It is expected that a hysteresis effect will occur. As the flow rate of the steam increases and creates bistability in the switch 170, the flow rate through the flow control system 125 will be restricted by the back-pressure created by the pathway dependent resistance system 140. This, in turn, will reduce the flow rate to the preselected low rate, at which time the bistable switch will cease to function, and steam will again flow relatively evenly through the vortex inlets and into the formation without restriction.

The hysteresis effect may result in “pulsing” during injection. Pulsing during injection can lead to better penetration of pore space since the transient pulsing will be pushing against the inertia of the surrounding fluid and the pathways into the tighter pore space may become the path of least resistance. This is an added benefit to the design where the pulsing is at the appropriate rate.
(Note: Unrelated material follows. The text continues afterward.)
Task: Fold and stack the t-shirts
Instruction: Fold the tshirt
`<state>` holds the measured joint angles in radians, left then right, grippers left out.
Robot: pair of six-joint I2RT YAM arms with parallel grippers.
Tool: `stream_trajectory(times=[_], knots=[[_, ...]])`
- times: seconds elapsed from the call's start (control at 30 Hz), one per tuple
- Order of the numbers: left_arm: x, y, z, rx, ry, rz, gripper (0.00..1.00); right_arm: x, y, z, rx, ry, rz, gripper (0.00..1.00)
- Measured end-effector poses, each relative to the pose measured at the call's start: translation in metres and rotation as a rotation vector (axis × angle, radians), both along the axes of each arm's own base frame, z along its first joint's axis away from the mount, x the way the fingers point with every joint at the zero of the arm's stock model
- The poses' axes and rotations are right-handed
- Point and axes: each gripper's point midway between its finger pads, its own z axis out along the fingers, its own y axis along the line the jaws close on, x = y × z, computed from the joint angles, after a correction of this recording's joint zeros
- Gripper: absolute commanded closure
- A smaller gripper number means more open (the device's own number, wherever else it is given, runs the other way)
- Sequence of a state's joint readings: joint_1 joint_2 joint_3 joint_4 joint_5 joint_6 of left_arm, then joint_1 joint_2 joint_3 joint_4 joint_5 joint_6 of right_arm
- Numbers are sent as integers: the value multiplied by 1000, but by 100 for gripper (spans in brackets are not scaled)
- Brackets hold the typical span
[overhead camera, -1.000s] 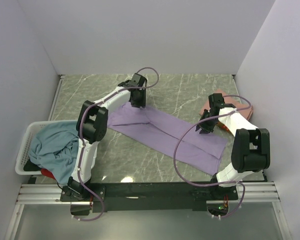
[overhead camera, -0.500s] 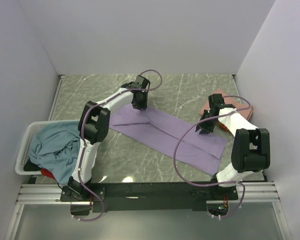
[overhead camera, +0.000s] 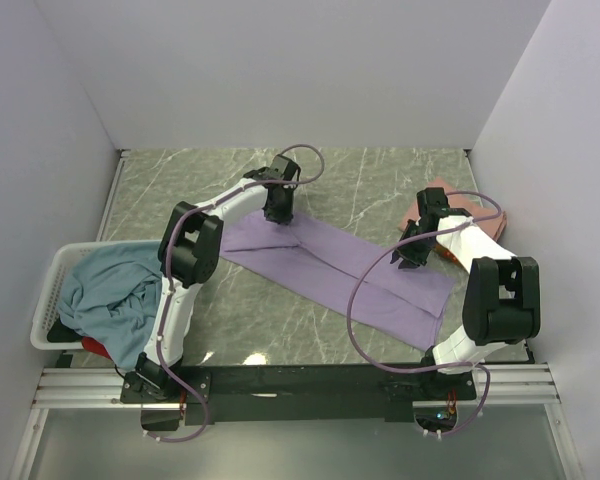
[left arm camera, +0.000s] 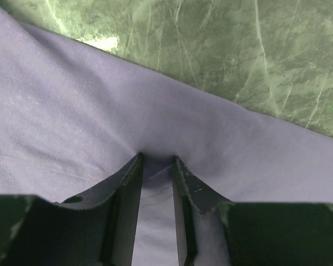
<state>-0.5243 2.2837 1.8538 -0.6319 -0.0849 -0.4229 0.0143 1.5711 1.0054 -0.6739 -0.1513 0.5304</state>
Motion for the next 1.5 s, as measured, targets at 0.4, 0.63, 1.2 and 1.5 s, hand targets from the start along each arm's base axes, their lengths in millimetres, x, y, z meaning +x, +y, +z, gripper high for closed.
stream_trajectory(times=[0.4,0.63,1.2,1.5], knots=[[-2,-2,0,1,-12,-2,75,-3,0,-3,0,8,0,66],[-8,-5,0,7,-12,-4,85,-5,0,-4,-1,14,1,66],[-26,-4,13,8,-15,5,100,-10,0,-8,0,26,5,66],[-36,1,17,9,-10,12,100,-10,1,-8,5,26,7,66]])
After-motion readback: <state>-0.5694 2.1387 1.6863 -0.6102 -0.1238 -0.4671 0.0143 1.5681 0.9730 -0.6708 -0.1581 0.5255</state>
To “re-set” the system, or return to the initial flow pattern, the operator reduces or stops steam flow into the supply line. The steam supply is then re-established and the bistable switches are back to their initial condition without bistability. The process can be repeated as needed.

In some places, it is advantageous to have an autonomous flow control system or valve that restricts production of injection fluid as it starts to break-through into the production well, however, once the break-through has occurred across the entire well, the autonomous fluid selector valve turns off. In other words, the autonomous fluid selector valve restricts water production in the production well until the point is reached where that restriction is hurting oil production from the formation. Once that point is reached, the flow control system ceases restricting production into the production well.

In FIG. 16, concentrating on the production well 1300, the production tubing string 1308 has a plurality of production tubular sections 24, each with at least one autonomous flow control system 25.

In one embodiment, the autonomous flow control system functions as a bistable switch, such as seen in FIG. 17 at bistable switch 950. The bistable fluid switch 950 creates a region where different pressure drops can be found for the same flow rate. FIG. 18 is a chart of pressure P versus flow rate Q illustrating the flow through bistable switch, pathway dependent resistance system 950. At fluid flow rate increases at region A, the pressure drop across the system gradually increases. When the flow rate increases to a preselected rate, the pressure will jump, as seen at region B. As the increased pressure leads to reduced flow rate, the pressure will stay relatively high, as seen at region C. If the flow rate drops enough, the pressure will drop significantly and the cycle can begin again. In practice the benefit of this hysteresis effect is that if the operator knows what final position he wants the switch to be in, he can achieve it, by either starting with a very slow flow rate and gradually increasing it to the desired level, or, starting with a very high flow rate and gradually decreasing it to the desired level.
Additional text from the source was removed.